Run managed services in Workload Cluster

  • Status: proposed. This ADR did not reach consensus, with strong arguments on both sides. However, due to needing a decision in a timely manner, this ADR is actually followed. Therefore, this ADR serves both for visibility and to document a fait accompli.
  • Deciders: Cristian
  • Date: 2021-04-29

Context and Problem Statement

To truly offer our users an option to run containerized workloads in EU jurisdiction, they also need additional managed services, like databases, message queues, caches, etc.

Where should these run?

Decision Drivers

  • Some of these services are chatty and need low latency.
  • Some of these services might assume trusted clients over a trusted network.
  • We want to make it easy to run these services with regulatory compliance in mind, e.g., we should be able to reuse Welkin features around monitoring, logging, access control and network segregation.
  • We want to make it difficult for Welkin users to negatively affect managed services.
  • We want to keep support for multiple Workload Cluster, i.e., application multi-tenancy.
  • Many Infrastructure Providers do not support Service type LoadBalancer, which complicates exposing non-HTTP services outside a Kubernetes cluster.
  • Management Cluster might not exist in a future packaging of Welkin.

Considered Options

  • Run managed services in Workload Cluster
  • Run managed services in Management Cluster
  • Run managed services in yet another cluster

Decision Outcome

Chosen option: "run managed services in Workload Cluster".

Positive Consequences

  • Latency is minimized: The application consuming the managed service is close to the managed service, without needing to go through intermediate software components, such as a TCP Ingress Controller.
  • NetworkPolicies can be reused for communication segregation.
  • OpenID and RBAC in the Workload Cluster can be reused for user access control.
  • Kubernetes audit log can be re-used for auditing user access managed services.

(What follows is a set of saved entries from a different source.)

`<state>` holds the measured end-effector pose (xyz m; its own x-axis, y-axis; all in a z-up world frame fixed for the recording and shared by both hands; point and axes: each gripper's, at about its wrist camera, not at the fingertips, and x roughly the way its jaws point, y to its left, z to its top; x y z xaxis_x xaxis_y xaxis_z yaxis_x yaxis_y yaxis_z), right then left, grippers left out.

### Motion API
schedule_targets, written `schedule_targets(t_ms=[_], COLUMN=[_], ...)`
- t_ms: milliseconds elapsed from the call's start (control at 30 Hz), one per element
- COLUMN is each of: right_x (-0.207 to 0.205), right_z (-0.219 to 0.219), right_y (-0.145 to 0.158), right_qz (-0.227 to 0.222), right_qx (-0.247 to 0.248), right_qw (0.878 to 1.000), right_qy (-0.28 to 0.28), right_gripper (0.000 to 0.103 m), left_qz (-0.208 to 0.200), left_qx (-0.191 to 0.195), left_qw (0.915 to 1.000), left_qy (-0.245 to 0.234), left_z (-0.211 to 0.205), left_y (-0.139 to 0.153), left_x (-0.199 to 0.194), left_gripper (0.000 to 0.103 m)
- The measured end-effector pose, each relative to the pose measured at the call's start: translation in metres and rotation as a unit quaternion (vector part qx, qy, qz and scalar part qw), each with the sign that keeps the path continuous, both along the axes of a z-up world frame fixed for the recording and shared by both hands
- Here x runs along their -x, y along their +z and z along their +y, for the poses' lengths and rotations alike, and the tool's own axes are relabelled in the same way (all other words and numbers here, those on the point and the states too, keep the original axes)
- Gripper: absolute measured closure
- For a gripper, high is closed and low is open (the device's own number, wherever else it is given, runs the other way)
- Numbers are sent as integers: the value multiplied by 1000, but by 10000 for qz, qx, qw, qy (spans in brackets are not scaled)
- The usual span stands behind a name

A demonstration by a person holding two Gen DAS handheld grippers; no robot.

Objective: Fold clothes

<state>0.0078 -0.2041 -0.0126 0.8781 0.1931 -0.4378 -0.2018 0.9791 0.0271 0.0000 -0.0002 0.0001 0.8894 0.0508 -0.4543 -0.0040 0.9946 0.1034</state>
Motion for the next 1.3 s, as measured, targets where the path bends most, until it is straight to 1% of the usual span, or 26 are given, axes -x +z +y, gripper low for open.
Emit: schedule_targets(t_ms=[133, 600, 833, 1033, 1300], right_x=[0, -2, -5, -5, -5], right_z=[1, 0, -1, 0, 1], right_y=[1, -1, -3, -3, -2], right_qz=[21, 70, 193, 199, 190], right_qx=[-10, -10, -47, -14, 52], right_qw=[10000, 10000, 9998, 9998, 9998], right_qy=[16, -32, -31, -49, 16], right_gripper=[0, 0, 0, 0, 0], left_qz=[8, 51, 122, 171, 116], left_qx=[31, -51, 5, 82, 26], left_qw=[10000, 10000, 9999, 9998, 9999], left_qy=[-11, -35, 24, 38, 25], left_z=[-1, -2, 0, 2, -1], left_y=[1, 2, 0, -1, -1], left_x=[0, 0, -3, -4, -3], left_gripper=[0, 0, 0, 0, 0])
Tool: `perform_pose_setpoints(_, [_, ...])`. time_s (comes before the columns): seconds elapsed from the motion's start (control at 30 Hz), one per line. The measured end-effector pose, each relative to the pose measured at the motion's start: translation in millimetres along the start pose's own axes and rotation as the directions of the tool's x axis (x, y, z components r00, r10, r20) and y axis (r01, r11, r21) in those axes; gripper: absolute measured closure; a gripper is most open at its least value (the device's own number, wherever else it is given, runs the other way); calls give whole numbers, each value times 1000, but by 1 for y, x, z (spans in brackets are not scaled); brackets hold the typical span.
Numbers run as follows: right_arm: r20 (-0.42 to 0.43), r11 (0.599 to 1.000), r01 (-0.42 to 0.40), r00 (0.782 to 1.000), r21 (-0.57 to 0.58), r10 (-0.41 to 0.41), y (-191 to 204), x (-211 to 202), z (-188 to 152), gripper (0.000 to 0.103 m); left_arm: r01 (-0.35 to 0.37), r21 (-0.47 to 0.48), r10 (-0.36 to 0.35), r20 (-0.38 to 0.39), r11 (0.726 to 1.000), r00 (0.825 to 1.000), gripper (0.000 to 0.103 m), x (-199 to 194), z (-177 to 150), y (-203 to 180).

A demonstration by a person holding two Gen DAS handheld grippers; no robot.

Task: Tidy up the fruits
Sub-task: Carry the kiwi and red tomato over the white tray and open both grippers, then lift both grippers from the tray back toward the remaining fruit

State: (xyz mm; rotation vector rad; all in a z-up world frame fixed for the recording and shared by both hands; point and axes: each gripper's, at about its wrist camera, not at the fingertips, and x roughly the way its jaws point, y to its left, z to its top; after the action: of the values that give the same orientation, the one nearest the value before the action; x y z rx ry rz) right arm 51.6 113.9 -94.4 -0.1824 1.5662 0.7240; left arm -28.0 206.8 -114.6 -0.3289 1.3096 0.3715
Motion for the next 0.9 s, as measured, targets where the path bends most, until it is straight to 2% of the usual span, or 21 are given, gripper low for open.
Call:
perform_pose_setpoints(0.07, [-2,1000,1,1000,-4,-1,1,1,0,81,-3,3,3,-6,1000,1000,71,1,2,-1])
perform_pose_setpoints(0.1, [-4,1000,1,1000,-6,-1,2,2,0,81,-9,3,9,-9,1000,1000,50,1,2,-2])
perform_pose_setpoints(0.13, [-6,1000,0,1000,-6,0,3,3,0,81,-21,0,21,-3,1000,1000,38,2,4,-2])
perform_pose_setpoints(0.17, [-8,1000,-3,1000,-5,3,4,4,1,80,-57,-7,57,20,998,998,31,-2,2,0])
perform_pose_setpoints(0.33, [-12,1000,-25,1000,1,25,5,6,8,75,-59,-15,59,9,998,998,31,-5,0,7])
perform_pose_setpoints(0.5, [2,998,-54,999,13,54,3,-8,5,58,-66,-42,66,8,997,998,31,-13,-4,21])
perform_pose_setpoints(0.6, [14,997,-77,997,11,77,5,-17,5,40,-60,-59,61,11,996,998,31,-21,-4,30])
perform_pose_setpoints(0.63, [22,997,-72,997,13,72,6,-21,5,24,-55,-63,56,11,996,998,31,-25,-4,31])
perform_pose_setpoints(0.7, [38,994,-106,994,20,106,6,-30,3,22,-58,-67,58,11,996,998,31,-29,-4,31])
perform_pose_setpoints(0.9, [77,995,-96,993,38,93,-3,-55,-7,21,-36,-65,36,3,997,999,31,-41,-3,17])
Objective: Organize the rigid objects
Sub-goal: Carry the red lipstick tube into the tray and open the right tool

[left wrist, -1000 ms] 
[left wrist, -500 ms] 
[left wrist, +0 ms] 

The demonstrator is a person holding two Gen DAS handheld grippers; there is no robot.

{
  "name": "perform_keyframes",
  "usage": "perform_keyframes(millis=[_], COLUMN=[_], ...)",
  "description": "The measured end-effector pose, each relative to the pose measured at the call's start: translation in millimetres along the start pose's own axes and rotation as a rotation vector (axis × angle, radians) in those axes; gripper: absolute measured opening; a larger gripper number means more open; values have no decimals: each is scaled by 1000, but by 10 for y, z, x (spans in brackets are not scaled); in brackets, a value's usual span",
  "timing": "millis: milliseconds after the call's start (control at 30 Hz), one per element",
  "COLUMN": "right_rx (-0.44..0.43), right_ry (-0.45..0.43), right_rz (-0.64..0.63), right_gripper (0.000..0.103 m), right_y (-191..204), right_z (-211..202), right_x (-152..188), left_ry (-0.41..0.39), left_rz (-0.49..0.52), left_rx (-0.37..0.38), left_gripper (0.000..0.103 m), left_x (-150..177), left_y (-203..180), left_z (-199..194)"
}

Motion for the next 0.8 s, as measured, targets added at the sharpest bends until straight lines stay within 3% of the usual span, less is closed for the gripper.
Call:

Such access is required, e.g., for manual database migrations and "rare" operations like GDPR data correction requests.
  • Ease of exposition: No need for Service type LoadBalancer, which is not supported on all Infrastructure Providers.

Negative Consequences

  • Blurs separation of responsibilities between user and administrator.
  • The managed service is easier impacted by user misusage, e.g., bringing a Node into OOM.
  • Workload Cluster can no longer be deployed with “free for all” security. Platform Administrators need to push and fight back against loose access control.